> **EXERCISE AIM**: Output the listing word for word, minus images.

> **DATA BLOCK**:
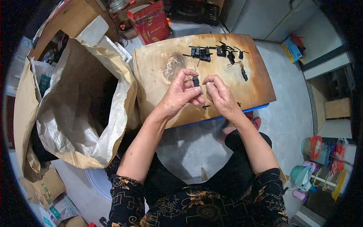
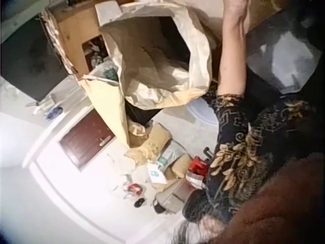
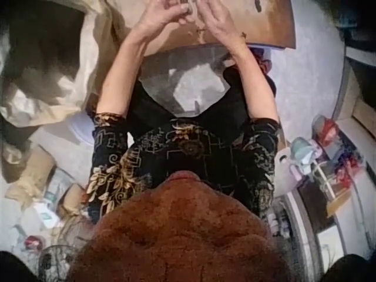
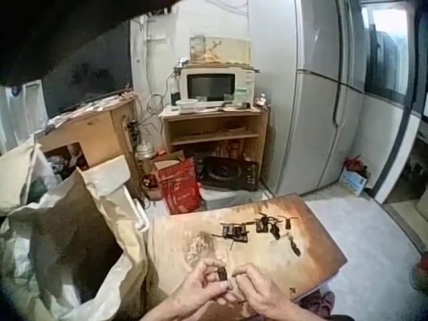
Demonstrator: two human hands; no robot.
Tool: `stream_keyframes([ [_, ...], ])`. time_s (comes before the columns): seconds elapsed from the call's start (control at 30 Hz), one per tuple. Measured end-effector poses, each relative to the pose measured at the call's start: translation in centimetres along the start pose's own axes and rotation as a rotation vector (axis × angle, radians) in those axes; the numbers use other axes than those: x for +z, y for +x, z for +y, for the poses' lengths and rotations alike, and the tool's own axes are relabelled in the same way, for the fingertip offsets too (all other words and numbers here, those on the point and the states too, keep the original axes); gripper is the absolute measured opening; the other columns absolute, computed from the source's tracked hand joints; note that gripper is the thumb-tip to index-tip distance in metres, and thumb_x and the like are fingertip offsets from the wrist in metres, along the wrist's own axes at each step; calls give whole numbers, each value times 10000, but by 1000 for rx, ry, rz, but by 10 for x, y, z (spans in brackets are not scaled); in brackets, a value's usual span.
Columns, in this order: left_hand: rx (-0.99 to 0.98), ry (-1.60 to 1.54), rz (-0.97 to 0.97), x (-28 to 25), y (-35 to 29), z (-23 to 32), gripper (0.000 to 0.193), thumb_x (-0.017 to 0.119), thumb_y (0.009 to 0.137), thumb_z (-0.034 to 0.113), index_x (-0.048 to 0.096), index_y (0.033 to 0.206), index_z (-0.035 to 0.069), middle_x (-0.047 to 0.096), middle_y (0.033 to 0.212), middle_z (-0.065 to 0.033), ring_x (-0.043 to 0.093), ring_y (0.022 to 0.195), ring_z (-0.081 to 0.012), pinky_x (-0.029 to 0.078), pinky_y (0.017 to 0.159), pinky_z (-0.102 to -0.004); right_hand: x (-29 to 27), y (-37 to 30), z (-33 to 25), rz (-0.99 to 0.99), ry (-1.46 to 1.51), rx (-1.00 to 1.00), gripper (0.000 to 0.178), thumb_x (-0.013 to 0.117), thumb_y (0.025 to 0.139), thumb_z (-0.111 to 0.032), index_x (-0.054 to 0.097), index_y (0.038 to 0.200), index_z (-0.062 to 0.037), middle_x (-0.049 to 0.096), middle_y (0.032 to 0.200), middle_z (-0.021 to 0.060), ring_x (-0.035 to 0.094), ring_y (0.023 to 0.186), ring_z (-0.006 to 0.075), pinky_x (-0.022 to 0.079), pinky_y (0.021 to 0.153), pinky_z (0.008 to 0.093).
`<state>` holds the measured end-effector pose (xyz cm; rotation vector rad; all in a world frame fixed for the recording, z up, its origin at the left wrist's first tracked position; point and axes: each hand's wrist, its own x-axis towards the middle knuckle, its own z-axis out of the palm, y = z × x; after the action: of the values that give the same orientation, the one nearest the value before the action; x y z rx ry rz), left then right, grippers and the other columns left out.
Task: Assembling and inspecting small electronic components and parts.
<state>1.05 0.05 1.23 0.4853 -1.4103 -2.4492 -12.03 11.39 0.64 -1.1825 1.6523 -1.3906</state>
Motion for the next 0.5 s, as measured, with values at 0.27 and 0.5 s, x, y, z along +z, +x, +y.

> **FINAL ANSWER**:
Demonstrator: two human hands; no robot.
Tool: `stream_keyframes([ [_, ...], ])`. time_s (comes before the columns): seconds elapsed from the call's start (control at 30 Hz), one per tuple. Measured end-effector poses, each relative to the pose measured at the call's start: translation in centimetres along the start pose's own axes and rotation as a rotation vector (axis × angle, radians) in those axes; the numbers use other axes than those: x for +z, y for +x, z for +y, for the poses' lengths and rotations alike, and the tool's own axes are relabelled in the same way, for the fingertip offsets too (all other words and numbers here, those on the point and the states too, keep the original axes); gripper is the absolute measured opening; the other columns absolute, computed from the source's tracked hand joints; note that gripper is the thumb-tip to index-tip distance in metres, and thumb_x and the like are fingertip offsets from the wrist in metres, along the wrist's own axes at each step; calls give whole numbers, each value times 10000, but by 1000 for rx, ry, rz, but by 10 for x, y, z (spans in brackets are not scaled); in brackets, a value's usual span.
Columns, in this order: left_hand: rx (-0.99 to 0.98), ry (-1.60 to 1.54), rz (-0.97 to 0.97), x (-28 to 25), y (-35 to 29), z (-23 to 32), gripper (0.000 to 0.193), thumb_x (-0.017 to 0.119), thumb_y (0.009 to 0.137), thumb_z (-0.034 to 0.113), index_x (-0.048 to 0.096), index_y (0.033 to 0.206), index_z (-0.035 to 0.069), middle_x (-0.047 to 0.096), middle_y (0.033 to 0.212), middle_z (-0.065 to 0.033), ring_x (-0.043 to 0.093), ring_y (0.022 to 0.195), ring_z (-0.081 to 0.012), pinky_x (-0.029 to 0.078), pinky_y (0.017 to 0.159), pinky_z (-0.102 to -0.004); right_hand: x (-29 to 27), y (-37 to 30), z (-33 to 25), rz (-0.99 to 0.99), ry (-1.46 to 1.51), rx (-1.00 to 1.00), gripper (0.000 to 0.178), thumb_x (-0.013 to 0.117), thumb_y (0.025 to 0.139), thumb_z (-0.111 to 0.032), index_x (-0.054 to 0.097), index_y (0.038 to 0.200), index_z (-0.062 to 0.037), middle_x (-0.049 to 0.096), middle_y (0.032 to 0.200), middle_z (-0.021 to 0.060), ring_x (-0.035 to 0.094), ring_y (0.023 to 0.186), ring_z (-0.006 to 0.075), pinky_x (-0.022 to 0.079), pinky_y (0.021 to 0.153), pinky_z (0.008 to 0.093).
`<state>` holds the measured end-effector pose (xyz cm; rotation vector rad; all in a world frame fixed for the recording, z up, its origin at the left wrist's first tracked position; point and axes: each hand's wrist, its own x-axis towards the middle knuckle, its own z-axis out of the palm, y = z × x; after the action: of the values that give the same orientation, the one nearest the value before the action; x y z rx ry rz), left then right, grippers and the other columns left out.
Task: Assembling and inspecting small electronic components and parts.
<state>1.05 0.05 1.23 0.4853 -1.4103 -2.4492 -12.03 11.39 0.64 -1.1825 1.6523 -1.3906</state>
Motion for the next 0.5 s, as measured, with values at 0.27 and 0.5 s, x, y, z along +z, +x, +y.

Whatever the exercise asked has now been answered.